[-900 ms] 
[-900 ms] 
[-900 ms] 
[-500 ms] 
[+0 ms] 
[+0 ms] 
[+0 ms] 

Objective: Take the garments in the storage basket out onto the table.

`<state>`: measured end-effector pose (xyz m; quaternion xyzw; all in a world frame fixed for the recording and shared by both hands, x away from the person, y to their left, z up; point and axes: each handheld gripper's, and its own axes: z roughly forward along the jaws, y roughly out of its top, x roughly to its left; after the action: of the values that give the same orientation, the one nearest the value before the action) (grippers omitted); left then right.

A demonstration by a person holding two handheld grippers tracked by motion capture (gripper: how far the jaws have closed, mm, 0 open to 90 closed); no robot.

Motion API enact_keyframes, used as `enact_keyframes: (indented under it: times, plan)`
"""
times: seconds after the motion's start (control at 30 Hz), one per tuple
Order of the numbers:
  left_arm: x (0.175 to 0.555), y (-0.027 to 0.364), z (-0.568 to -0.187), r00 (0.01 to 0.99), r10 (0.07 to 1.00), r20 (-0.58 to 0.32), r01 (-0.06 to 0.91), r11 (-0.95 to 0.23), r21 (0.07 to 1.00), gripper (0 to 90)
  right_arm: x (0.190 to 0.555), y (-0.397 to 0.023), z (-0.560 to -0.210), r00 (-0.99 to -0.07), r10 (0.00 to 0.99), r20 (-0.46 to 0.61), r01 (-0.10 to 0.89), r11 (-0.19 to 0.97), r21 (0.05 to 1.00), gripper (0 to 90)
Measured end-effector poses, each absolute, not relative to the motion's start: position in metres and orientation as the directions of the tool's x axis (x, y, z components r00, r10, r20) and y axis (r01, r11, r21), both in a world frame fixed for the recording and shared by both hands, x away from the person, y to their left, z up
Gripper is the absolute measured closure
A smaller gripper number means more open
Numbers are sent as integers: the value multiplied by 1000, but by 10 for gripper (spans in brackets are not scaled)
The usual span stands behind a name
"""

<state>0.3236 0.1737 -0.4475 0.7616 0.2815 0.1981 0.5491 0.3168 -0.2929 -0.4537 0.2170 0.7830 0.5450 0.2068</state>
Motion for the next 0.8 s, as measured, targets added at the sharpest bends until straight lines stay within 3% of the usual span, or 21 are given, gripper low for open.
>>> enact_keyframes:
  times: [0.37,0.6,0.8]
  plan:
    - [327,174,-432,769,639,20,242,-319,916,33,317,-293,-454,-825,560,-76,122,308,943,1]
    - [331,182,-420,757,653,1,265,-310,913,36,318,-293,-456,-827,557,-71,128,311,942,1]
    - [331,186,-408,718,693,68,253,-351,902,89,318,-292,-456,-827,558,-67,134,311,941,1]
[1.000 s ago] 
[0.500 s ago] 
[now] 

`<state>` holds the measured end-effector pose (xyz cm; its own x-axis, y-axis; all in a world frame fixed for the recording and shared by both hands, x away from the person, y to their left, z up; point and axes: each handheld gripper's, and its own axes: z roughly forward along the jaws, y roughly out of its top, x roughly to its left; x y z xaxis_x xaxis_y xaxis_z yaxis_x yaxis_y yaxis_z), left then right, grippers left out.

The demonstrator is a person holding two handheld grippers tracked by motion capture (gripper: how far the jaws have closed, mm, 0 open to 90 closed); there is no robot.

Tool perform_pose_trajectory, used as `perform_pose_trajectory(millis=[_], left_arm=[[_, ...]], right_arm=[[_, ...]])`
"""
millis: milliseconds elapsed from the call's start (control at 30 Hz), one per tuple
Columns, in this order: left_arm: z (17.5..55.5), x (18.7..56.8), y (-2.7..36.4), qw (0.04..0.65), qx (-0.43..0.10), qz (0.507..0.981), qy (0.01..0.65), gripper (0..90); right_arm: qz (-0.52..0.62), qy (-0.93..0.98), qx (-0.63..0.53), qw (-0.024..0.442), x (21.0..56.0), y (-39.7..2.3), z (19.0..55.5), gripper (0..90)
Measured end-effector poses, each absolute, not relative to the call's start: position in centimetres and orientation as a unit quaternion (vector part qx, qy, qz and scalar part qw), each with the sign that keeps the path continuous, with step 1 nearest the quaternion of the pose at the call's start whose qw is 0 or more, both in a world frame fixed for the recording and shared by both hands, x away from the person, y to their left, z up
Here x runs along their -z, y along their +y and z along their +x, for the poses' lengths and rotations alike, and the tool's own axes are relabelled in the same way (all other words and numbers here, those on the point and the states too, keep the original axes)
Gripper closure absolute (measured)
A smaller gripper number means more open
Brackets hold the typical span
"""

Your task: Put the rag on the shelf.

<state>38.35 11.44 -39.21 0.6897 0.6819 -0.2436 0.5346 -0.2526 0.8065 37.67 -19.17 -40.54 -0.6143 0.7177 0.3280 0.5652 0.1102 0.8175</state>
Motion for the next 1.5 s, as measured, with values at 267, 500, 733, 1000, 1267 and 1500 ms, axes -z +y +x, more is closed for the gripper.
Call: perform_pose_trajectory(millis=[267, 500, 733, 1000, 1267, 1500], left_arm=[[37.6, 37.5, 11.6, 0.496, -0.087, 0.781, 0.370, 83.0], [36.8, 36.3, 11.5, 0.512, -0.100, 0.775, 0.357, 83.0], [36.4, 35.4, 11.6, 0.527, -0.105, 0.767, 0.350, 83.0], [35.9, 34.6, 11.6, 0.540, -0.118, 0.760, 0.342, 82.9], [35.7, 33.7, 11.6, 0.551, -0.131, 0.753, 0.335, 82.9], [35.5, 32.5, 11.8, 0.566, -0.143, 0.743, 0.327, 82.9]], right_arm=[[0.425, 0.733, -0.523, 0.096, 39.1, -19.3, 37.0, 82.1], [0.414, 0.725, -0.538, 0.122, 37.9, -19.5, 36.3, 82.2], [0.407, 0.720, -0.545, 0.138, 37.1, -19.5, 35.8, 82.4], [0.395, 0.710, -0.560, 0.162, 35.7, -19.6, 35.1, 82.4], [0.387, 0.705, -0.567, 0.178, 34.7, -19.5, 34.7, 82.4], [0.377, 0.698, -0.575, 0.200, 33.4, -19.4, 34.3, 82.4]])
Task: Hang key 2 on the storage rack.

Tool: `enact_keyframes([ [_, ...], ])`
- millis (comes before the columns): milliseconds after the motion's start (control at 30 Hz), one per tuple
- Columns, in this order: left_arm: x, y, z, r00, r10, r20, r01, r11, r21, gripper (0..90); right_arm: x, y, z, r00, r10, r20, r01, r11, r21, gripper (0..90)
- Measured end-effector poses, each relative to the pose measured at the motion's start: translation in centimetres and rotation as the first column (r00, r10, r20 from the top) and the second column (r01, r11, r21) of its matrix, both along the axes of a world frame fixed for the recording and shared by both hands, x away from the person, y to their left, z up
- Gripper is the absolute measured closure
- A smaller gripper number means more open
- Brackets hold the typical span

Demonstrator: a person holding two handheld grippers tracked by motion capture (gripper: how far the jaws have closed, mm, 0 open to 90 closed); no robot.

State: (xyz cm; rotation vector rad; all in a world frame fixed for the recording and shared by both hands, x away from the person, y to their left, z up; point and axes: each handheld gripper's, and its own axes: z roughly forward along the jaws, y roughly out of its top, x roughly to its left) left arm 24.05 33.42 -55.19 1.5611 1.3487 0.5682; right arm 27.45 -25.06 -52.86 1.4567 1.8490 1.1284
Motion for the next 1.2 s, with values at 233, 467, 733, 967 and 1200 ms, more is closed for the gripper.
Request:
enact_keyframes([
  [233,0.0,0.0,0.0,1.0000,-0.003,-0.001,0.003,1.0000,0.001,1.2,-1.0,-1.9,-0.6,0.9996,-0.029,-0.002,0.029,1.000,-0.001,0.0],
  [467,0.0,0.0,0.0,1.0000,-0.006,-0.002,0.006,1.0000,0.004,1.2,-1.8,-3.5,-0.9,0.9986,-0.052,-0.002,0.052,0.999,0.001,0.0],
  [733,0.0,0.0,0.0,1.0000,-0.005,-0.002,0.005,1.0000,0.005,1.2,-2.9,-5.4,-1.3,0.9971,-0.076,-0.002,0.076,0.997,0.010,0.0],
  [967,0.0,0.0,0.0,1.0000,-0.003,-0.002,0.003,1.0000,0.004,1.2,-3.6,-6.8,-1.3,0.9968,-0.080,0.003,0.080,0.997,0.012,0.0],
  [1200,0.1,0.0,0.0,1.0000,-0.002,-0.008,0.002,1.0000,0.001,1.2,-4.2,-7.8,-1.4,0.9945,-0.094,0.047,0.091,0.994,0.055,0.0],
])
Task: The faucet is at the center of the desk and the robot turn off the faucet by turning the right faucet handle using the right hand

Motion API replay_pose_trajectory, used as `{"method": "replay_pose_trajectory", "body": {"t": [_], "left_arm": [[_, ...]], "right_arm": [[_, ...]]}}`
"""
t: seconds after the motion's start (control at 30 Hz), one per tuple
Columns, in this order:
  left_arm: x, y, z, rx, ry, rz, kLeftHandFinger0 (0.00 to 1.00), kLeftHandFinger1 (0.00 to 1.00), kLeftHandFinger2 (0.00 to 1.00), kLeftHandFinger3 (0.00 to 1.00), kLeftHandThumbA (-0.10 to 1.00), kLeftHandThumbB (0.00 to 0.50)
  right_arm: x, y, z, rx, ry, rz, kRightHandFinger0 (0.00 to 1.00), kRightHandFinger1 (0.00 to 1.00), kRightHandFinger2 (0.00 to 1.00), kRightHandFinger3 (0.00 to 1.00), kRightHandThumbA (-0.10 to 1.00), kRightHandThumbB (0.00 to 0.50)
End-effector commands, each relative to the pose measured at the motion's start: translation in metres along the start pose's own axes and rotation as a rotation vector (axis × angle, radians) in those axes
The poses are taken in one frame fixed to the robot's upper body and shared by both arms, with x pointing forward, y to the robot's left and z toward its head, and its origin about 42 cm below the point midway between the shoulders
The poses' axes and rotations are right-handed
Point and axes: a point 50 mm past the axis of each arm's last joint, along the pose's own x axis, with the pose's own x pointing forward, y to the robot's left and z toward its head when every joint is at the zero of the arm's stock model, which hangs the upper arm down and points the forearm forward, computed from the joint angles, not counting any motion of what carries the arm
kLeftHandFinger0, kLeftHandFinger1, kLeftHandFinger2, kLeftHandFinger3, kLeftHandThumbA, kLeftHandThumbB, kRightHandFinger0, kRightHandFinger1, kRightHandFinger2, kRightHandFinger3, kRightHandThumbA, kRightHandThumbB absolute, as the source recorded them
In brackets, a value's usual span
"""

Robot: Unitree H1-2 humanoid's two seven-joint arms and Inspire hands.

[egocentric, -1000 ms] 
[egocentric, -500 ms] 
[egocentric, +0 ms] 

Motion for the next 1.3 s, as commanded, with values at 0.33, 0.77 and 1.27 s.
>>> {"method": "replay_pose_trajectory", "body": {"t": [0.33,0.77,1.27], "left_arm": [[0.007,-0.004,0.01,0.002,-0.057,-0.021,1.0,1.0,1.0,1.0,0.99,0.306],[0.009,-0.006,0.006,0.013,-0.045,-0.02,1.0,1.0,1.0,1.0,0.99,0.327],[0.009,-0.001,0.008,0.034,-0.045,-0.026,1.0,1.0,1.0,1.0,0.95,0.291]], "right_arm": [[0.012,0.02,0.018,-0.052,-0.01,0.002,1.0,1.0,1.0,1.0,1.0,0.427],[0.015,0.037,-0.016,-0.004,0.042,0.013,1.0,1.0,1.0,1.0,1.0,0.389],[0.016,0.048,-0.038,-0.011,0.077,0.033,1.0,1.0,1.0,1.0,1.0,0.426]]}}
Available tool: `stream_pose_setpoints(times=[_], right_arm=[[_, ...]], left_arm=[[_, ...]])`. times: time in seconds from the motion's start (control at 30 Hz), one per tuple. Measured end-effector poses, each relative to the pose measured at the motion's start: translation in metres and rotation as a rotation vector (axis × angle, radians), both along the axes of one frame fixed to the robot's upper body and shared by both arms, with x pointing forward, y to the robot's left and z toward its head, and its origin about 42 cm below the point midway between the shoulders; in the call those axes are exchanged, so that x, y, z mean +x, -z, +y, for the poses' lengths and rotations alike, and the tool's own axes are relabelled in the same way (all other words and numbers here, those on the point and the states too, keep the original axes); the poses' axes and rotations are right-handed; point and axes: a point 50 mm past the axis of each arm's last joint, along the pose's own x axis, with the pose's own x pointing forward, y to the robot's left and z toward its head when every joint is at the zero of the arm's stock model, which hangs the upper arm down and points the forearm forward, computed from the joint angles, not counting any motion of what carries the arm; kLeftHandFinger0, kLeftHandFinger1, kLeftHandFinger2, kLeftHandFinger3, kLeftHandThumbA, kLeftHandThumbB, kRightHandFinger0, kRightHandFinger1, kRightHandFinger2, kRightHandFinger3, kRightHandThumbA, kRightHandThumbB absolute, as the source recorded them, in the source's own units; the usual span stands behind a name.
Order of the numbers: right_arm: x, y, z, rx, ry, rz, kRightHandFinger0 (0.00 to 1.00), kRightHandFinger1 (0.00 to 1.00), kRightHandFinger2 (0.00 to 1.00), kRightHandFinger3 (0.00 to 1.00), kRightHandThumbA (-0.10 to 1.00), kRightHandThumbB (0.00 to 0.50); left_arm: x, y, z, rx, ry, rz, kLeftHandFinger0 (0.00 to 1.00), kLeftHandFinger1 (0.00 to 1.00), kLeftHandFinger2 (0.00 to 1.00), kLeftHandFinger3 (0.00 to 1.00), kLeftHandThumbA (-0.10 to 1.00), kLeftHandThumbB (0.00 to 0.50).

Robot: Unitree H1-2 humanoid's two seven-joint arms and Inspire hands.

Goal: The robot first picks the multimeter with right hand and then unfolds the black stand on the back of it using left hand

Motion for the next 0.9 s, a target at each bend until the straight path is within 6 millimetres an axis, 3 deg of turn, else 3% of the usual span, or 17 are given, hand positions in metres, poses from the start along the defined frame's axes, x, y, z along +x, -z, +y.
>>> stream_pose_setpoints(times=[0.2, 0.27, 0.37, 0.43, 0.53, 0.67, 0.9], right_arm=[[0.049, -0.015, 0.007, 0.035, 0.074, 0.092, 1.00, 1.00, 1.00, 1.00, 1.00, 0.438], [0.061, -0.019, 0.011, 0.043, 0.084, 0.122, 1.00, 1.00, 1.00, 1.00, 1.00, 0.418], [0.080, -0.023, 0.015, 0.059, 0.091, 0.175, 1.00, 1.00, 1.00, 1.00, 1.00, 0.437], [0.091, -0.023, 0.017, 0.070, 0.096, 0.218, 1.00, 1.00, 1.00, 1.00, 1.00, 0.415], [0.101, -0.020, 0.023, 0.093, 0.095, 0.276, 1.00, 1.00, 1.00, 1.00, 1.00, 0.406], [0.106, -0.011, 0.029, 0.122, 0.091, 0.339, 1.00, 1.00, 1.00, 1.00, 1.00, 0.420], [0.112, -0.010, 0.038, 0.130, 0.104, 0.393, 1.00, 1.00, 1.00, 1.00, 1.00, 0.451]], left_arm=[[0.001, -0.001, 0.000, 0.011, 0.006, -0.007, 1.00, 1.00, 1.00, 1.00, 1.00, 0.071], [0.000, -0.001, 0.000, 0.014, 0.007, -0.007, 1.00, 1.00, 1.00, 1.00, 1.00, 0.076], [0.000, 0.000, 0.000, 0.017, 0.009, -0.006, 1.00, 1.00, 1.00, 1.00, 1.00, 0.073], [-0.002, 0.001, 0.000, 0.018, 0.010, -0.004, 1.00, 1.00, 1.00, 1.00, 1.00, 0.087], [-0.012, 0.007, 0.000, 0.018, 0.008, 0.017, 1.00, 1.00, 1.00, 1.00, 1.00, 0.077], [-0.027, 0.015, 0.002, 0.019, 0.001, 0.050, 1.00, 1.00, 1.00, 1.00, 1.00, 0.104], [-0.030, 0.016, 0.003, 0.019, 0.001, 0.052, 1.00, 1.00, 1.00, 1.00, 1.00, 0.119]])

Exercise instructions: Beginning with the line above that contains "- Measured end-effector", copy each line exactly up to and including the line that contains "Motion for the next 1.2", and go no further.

Written reply:
- Measured end-effector poses, each relative to the pose measured at the motion's start: translation in centimetres and rotation as the first column (r00, r10, r20 from the top) and the second column (r01, r11, r21) of its matrix, both along the axes of a world frame fixed for the recording and shared by both hands, x away from the person, y to their left, z up
- Gripper is the absolute measured closure
- A smaller gripper number means more open
- Brackets hold the typical span

Demonstrator: a person holding two handheld grippers tracked by motion capture (gripper: how far the jaws have closed, mm, 0 open to 90 closed); no robot.

State: (xyz cm; rotation vector rad; all in a world frame fixed for the recording and shared by both hands, x away from the person, y to their left, z up; point and axes: each handheld gripper's, and its own axes: z roughly forward along the jaws, y roughly out of its top, x roughly to its left) left arm 24.05 33.42 -55.19 1.5611 1.3487 0.5682; right arm 27.45 -25.06 -52.86 1.4567 1.8490 1.1284
Motion for the next 1.2 s, with values at 233, 467, 733, 967 and 1200 ms, more is closed for the gripper.

Here the answer is complete.